In hindsight, I definitely agree. I don't believe we’ve ever met. You must be
new to the force.”

“I was with the Atlanta P.D. until
my wife got transferred to Knoxville. Wait a minute! Just shut up and get out
of the car. Now!”

I got out slowly and leaned
against my car, wondering if it was getting my Dockers dirty. Meanwhile
Billingsworth scowled as he riffled through my glove box. He pulled my
registration and insurance card along with the six-shot paper weight that had
been on top of them. I did as I was told and kept my hands on the police
cruiser’s hood.

“What are you carrying a piece for
and where are you going with it in such a hurry?” He eyed my P.I. license
suspiciously.

Uh oh, a two-parter. Billingsworth
being the great thinker, and all.

“I'm working.  I'm looking for a
guy named Travis McHenry, maybe you know him. My client, LISA, contracted me to
contact this guy about his delinquent house payments. Since you are a law
officer, maybe you could help me find him.”

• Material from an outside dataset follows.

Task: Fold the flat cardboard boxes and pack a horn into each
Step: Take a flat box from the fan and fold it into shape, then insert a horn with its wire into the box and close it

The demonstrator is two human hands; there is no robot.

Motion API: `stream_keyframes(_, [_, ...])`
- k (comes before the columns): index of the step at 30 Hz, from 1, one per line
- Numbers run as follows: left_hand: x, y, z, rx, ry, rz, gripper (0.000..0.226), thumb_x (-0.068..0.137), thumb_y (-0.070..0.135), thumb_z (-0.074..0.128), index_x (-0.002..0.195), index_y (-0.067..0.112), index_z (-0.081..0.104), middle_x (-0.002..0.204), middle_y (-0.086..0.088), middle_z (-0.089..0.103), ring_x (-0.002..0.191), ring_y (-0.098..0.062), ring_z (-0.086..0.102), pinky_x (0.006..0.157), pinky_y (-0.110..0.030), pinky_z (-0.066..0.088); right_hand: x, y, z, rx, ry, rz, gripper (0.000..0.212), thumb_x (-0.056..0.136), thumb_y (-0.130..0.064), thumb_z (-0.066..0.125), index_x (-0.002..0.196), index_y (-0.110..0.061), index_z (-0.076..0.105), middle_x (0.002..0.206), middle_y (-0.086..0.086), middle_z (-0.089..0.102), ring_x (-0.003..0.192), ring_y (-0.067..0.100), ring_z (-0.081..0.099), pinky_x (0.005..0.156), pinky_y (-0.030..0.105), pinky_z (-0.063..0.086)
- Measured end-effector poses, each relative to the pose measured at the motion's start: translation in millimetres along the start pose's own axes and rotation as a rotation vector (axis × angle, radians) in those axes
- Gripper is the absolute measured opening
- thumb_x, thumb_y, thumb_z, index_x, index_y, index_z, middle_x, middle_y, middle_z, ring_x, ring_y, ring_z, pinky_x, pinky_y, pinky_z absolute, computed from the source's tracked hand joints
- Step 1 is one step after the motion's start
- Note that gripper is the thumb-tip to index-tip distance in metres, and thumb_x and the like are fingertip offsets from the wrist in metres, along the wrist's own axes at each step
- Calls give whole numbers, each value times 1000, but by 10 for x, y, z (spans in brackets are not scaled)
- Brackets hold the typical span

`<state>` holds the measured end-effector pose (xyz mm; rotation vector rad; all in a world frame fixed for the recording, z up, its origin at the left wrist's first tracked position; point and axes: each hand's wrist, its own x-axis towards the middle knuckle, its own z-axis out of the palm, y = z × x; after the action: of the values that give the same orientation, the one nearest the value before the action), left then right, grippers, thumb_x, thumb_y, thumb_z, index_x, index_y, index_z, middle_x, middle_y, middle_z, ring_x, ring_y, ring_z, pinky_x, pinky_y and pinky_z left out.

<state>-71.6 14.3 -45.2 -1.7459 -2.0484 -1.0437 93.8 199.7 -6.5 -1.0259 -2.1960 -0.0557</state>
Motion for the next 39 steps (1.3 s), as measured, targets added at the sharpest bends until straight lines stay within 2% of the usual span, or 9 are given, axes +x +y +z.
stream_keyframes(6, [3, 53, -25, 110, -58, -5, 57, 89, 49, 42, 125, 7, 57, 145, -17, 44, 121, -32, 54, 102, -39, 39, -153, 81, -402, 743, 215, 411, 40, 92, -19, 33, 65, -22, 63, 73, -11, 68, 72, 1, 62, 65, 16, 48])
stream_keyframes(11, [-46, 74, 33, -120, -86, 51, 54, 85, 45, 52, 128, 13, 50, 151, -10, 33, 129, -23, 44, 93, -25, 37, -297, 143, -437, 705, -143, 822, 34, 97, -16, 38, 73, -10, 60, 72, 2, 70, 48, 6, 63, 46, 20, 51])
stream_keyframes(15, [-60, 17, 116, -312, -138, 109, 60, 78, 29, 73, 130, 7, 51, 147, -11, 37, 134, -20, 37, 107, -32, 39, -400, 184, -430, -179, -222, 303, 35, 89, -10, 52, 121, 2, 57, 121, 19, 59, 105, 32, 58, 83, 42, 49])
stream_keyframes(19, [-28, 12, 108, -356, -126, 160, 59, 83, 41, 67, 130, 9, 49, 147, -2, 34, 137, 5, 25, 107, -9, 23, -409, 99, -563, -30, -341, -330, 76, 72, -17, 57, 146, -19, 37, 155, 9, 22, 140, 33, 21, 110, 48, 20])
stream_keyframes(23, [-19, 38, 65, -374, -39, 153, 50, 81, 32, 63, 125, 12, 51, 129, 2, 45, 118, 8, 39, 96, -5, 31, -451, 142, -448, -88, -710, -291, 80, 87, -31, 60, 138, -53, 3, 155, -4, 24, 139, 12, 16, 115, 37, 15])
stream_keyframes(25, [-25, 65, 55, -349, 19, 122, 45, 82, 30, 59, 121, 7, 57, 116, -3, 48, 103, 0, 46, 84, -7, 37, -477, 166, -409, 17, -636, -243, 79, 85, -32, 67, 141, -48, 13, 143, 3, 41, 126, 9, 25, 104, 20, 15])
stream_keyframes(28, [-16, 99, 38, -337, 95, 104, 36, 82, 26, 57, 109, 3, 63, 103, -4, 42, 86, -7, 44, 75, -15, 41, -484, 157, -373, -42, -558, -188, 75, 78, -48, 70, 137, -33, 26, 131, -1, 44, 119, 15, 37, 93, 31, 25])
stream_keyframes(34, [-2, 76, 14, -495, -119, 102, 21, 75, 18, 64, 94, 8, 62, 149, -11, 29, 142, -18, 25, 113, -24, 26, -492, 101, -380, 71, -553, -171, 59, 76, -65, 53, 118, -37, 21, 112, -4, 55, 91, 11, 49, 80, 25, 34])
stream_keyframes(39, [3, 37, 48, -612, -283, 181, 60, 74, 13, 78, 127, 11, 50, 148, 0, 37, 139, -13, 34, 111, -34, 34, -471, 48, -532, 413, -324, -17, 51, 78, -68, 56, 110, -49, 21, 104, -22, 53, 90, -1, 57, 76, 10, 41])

“Maybe you could shut up for a
minute...”

“But you asked me a question.”

“I said, shut up! Now I pulled you
over for speeding, sixty-five in a forty-five.  I feel like bustin’ your
gun-toting smartass, but your permit is legit and there ain’t no law against
having a smart ass mouth. Don’t move. ”

Billingsworth took my wallet,
registration, insurance card and side-arm back to the cruiser my tax dollars
had helped to purchase.  It was much shinier and better maintained than my own
sorry excuse for a car.

He came back with a ticket carrying
a one hundred and thirty dollar fine, my pistol (now without the bullets) and
more free advice.

“Don’t let me see you speeding
around here anymore. A man was killed driving on this road just two weeks ago.”

I signed for the ticket and got
back in my car.     I waited until my wheels were safely rolling to say,
“Thanks and enjoy the bullets.”

My rearview mirror was dirty and
as I said, it was dark, but I thought I saw Officer Billingsworth make the
sports symbol for ‘we’re number one’ with his index finger.  Maybe.